Problem: Reproduce, word for word, the lines in the material below starting with the one that has "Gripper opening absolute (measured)" and going on through the one that has "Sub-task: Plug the". Leave out all pictures.

Dataset records:
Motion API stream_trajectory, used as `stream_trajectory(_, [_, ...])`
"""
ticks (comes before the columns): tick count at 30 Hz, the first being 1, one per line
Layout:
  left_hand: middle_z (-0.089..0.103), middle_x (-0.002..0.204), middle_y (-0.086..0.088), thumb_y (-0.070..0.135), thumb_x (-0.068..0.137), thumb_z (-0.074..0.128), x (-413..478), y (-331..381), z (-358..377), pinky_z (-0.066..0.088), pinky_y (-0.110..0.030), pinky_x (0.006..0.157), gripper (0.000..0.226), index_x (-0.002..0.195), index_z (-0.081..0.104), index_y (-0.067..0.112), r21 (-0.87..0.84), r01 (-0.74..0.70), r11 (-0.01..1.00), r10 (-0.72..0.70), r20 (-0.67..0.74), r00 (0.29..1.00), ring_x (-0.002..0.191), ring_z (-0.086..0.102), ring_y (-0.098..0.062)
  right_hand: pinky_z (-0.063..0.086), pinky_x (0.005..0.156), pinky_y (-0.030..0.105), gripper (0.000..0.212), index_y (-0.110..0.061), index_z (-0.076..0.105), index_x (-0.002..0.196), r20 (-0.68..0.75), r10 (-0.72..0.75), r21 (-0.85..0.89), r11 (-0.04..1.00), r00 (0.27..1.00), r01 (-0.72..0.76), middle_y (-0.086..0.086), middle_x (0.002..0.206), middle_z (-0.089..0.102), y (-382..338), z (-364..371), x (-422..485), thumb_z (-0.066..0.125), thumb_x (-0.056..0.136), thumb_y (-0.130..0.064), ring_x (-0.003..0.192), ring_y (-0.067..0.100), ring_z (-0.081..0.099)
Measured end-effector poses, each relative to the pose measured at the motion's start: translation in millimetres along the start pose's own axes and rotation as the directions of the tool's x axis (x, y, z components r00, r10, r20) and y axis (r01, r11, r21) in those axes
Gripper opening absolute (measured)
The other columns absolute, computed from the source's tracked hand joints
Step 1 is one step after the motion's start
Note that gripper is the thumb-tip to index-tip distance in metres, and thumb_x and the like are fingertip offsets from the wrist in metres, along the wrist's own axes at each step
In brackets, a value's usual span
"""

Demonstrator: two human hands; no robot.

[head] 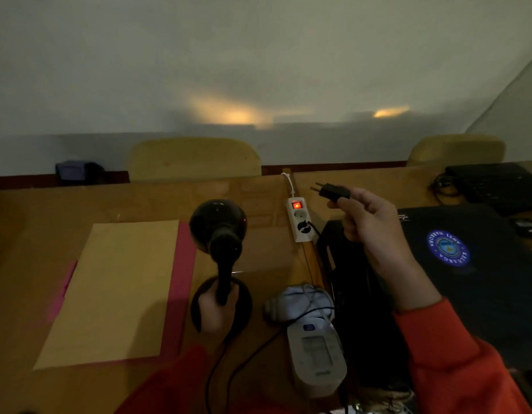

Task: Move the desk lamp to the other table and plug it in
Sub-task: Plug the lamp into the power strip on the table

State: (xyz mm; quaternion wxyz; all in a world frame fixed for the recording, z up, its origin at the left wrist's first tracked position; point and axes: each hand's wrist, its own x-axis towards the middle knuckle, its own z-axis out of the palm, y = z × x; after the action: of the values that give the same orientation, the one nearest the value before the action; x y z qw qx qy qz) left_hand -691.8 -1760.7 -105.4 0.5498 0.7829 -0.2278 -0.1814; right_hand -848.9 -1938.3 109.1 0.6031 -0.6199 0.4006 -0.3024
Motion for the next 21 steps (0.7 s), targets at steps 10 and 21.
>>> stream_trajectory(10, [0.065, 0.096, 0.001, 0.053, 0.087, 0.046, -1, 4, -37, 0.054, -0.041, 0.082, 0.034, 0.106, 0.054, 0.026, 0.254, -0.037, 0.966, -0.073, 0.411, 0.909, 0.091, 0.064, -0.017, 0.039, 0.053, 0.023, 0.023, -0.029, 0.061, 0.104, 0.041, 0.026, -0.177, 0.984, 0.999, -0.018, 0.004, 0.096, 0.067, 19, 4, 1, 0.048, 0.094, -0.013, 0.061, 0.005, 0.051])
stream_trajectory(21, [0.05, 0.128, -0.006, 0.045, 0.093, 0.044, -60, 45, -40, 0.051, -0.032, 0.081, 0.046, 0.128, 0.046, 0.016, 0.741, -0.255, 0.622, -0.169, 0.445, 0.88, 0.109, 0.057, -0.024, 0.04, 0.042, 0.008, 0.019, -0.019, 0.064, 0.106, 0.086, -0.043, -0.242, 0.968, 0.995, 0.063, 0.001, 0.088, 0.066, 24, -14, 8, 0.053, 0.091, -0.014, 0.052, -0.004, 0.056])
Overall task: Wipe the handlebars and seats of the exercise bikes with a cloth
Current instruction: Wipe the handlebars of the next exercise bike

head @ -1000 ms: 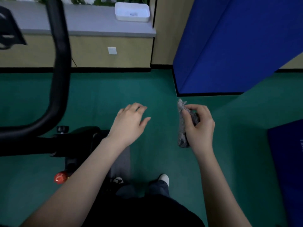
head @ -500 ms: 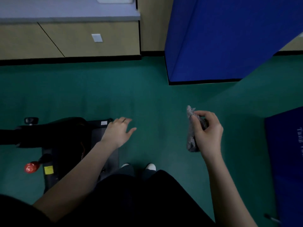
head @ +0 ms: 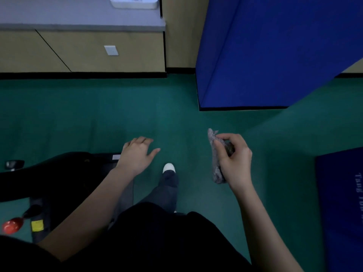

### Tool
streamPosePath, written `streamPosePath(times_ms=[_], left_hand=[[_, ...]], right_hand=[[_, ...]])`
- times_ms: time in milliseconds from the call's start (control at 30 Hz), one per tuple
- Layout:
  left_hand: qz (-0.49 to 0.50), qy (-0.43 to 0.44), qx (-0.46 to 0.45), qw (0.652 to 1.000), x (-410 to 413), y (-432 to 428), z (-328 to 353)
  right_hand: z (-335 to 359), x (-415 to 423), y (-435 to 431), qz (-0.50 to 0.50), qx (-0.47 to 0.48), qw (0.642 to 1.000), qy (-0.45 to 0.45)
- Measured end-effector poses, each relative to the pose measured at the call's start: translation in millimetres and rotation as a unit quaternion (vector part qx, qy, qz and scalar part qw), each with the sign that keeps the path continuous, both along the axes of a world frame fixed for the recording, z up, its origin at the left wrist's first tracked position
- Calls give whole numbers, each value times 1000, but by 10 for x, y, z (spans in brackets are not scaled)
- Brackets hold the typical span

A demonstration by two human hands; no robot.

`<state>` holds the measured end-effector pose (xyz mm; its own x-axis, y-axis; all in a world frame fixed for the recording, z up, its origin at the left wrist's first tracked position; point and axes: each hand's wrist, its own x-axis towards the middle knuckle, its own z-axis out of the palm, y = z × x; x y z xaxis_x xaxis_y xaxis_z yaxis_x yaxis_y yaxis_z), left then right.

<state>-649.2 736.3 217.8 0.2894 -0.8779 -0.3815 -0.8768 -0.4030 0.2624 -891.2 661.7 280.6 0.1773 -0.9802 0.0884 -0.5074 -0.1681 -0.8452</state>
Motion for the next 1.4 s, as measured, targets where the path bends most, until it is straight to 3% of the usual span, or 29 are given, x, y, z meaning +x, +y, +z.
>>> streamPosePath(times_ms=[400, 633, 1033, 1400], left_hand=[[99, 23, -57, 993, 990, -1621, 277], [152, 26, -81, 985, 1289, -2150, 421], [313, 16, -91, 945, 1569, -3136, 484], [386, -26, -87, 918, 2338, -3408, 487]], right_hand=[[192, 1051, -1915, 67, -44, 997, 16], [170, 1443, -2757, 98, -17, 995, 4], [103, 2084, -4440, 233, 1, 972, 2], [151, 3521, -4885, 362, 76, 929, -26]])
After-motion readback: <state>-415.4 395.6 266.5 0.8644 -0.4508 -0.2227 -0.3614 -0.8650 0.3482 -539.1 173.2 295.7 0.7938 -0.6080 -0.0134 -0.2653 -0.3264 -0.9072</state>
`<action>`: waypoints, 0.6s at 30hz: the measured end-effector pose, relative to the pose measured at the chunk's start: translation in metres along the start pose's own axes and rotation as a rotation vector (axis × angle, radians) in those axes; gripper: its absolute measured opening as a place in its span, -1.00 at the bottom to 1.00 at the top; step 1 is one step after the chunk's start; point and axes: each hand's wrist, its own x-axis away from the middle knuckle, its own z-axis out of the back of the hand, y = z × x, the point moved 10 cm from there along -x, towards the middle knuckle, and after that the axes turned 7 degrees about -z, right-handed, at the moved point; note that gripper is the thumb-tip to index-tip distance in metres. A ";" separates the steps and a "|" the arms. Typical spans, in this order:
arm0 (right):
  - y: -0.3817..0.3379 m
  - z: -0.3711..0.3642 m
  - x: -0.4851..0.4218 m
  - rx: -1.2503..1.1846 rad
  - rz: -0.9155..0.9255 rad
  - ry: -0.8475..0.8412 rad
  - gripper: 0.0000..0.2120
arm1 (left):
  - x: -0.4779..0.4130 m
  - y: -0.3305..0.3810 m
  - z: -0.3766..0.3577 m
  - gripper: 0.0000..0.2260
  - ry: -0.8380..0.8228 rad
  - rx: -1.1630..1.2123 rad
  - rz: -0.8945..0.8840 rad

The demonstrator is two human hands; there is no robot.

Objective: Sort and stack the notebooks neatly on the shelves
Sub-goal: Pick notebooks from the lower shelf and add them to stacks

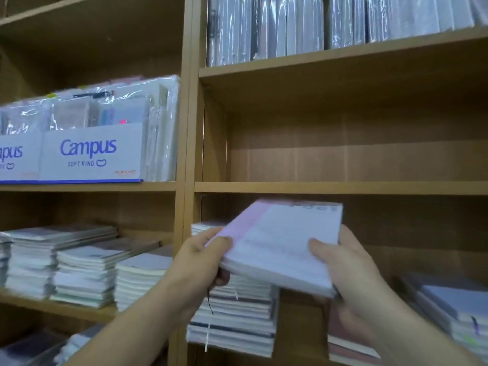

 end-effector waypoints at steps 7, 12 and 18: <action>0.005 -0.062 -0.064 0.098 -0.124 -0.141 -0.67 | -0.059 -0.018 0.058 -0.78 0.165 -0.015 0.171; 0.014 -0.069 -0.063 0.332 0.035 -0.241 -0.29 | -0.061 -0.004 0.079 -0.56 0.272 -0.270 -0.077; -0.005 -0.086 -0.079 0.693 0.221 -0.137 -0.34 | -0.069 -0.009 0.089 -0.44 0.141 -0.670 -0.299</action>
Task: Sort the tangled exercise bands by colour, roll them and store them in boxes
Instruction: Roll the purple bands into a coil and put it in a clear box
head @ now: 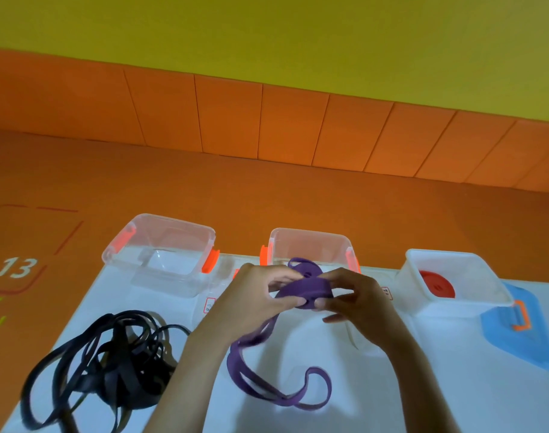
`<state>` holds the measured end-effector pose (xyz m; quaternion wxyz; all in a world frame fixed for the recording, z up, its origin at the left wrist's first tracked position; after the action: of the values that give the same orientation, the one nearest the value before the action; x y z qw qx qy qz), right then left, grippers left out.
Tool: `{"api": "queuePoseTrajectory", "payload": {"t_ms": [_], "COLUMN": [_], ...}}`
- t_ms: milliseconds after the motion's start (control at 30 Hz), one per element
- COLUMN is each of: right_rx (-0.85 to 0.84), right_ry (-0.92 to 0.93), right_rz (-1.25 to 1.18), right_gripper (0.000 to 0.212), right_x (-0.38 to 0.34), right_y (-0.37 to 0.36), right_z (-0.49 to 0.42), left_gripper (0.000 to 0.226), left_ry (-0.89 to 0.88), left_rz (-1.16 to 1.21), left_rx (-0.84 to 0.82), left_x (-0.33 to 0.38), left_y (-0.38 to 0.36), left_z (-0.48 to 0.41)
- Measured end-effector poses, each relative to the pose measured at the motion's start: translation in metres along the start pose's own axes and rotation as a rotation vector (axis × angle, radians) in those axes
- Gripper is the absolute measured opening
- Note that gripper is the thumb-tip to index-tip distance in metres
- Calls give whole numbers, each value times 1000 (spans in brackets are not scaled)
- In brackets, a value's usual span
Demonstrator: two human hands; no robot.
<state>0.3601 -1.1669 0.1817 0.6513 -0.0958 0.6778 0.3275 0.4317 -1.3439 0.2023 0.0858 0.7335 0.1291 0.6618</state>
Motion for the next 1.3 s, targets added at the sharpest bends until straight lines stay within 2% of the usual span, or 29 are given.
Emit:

Answer for this exercise:
Gripper opening absolute (measured)
The other columns absolute, computed from the source's tracked hand joints
Step 1 is one step after the motion's start
Note that gripper is the thumb-tip to index-tip distance in metres, and thumb_x and the like are fingertip offsets from the wrist in metres, along the wrist's own axes at each step
In brackets, a value's usual span
"""

Demonstrator: two human hands; no robot.

[head] 

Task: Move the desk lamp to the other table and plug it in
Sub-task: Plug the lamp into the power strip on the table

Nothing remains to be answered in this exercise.